Breakthroughs to cut emissions ever more steeply, he argues, will require demonstrations in the urban laboratory. Policies and technologies can be combined in variations across the world, and the best will show the way in the future, he says; no other forum has quite the same concentration of human wealth and talent. “Cities are centers of creativity,” Hall says. “The rate of growth and change within cities provides real opportunities for innovation for climate protection.”
ICLEI USA has compiled a list of cities taking action to reduce their GHG emissions. Take a look:
Residential Green Building Code: Santa Fe, N.M.
The Santa Fe Residential Green Building Code adopted in 2009 sets a high energy efficiency standard for all new residential construction, with larger homes required to meet increasingly stringent energy use performance benchmarks (homes of more than 8,000 heated square feet are actually required to produce the same amount of energy that they expect to use).
Compressed Workweek: Asheville, N.C.
In 2008, Asheville cut energy demand and commuting costs for employees through a compressed work week. Instead of a traditional schedule, all staff (except senior management) work 10 hours per day, four days each week. The city cut energy use in public works buildings by 13 percent and estimated savings of 249 metric tons of CO2 equivalent per year.
Solar Feed-In Tariff: Gainesville, Fla.
Gainesville Regional Utilities became the first municipally-owned and -operated utility in the U.S. to enact a solar feed-in tariff. Gainesville will pay 32 cents per kilowatt hour (kWh) for 20 years for power generated by solar electric systems installed in 2009 and 2010.
Promoting Cycling and Walking: Chicago, Ill.

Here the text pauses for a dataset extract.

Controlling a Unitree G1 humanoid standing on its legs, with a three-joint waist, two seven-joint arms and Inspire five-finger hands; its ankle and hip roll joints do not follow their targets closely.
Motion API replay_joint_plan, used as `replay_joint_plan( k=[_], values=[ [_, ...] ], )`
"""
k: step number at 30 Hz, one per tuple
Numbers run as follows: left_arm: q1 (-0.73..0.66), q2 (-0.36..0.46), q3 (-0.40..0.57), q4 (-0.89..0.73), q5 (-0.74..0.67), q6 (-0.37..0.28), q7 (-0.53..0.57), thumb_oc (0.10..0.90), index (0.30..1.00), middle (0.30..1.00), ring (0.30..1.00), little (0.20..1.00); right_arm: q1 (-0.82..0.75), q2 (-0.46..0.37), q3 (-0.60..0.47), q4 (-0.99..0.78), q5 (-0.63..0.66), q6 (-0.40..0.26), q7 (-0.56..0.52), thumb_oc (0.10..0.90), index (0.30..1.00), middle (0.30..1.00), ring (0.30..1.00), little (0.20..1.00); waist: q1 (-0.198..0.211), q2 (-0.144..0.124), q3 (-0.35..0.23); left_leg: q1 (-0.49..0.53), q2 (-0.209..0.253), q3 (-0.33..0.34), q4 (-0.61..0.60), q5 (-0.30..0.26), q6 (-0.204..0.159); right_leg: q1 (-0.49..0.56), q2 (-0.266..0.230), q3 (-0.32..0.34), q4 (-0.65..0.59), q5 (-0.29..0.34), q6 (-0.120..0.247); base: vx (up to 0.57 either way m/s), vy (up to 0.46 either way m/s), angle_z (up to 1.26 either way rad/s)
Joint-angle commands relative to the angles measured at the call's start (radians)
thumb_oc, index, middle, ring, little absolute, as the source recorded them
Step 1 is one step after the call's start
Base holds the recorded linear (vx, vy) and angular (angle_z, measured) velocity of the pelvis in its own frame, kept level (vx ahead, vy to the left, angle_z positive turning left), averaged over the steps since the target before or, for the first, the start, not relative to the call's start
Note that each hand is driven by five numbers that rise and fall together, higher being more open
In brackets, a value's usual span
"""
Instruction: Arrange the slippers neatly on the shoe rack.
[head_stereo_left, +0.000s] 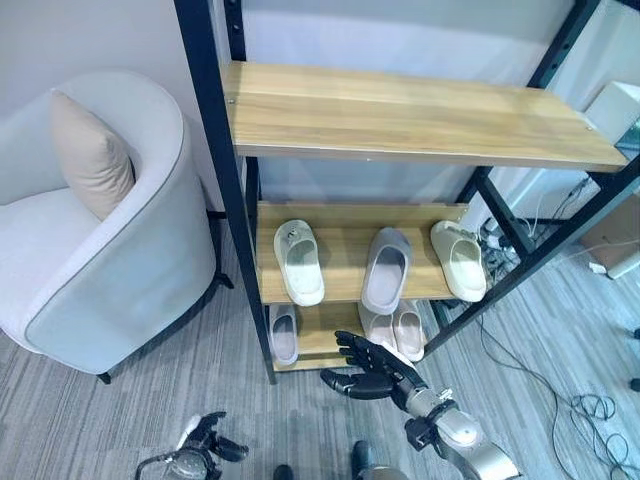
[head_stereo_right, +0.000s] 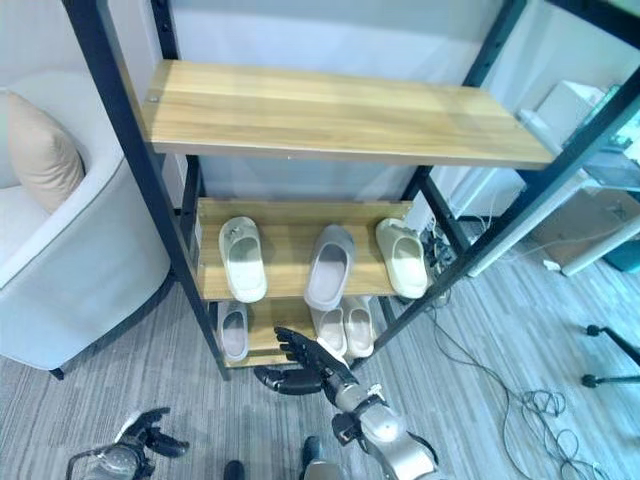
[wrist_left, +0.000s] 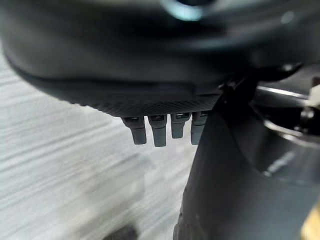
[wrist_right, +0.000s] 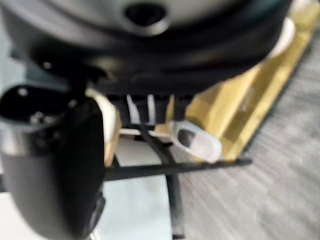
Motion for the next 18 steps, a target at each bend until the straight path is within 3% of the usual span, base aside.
replay_joint_plan(
  k=[1,6,18],
  values=[
    [0.009,-0.02,0.015,0.069,0.06,0.001,-0.008,0.8,0.9,0.9,0.9,0.9,-0.033,-0.064,-0.111,-0.216,-0.033,-0.138,-0.043,0.8,0.9,0.9,0.9,0.9,0.009,0.016,-0.038,-0.087,0.039,-0.034,0.057,-0.056,-0.033,0.079,0.026,0.013,-0.009,-0.095,0.035,0.09,-0.031,-0.18],
    [0.036,-0.055,0.005,0.068,0.093,0.006,-0.01,0.8,0.9,0.9,0.9,0.9,-0.012,-0.075,-0.224,-0.252,-0.181,-0.148,-0.161,0.8,0.9,0.9,0.9,0.9,0.011,0.022,-0.059,-0.064,0.046,-0.046,0.01,-0.04,-0.041,0.121,0.04,-0.002,-0.046,-0.108,0.028,0.06,-0.039,-0.01],
    [0.011,-0.059,-0.04,0.014,0.101,-0.004,0.034,0.8,0.9,0.9,0.9,0.9,-0.179,-0.11,-0.364,-0.017,-0.427,-0.089,-0.454,0.8,0.9,0.9,0.9,0.9,0.037,0.028,-0.075,-0.085,0.042,-0.082,0.001,-0.033,-0.061,0.153,0.048,-0.049,-0.103,-0.11,0.021,0.02,-0.021,0.13]
  ],
)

The City of Chicago has drafted its pedestrian and bike plan, including recommendations for a 500-mile bikeway network, street safety improvements for cyclists, and 5,000 new bike racks.
Biogas to Energy: Columbia, Mo.
Columbia was Missouri’s first city to have a voter-approved renewable energy standard requiring renewable sources for the city’s energy supply. To help meet its goal, the Columbia Biogas Energy Plant came online in June 2008. By converting landfill gas to energy from its decomposing waste, the city can generate 2.1 megawatts of renewable power, enough to power 1,500 city homes.
Wastewater Treatment: Houston, Texas
Since 2006, the City of Houston has tested 20 floating solar-powere
d reservoir circulators (SolarBees), designed to improve public drinking water quality and reduce water treatment costs by replacing energy-intensive treatment methods. Researchers point to notable improvements in water clarity and other water quality indicators such as pH, total organic carbon (TOC), and turbidity in waters entering the treatment plant.
Solar power: Santa Monica, Calif.
The City of Santa Monica’s Community Energy Independence Initiative establishes a net zero [emissions] energy goal for the city by 2020. It aims to produce as much electricity as consumed through energy efficiency measures and solar power. Solar Santa Monica provides free-of-charge energy efficiency and solar assessments for residential and commercial property owners and pre-qualified contractors.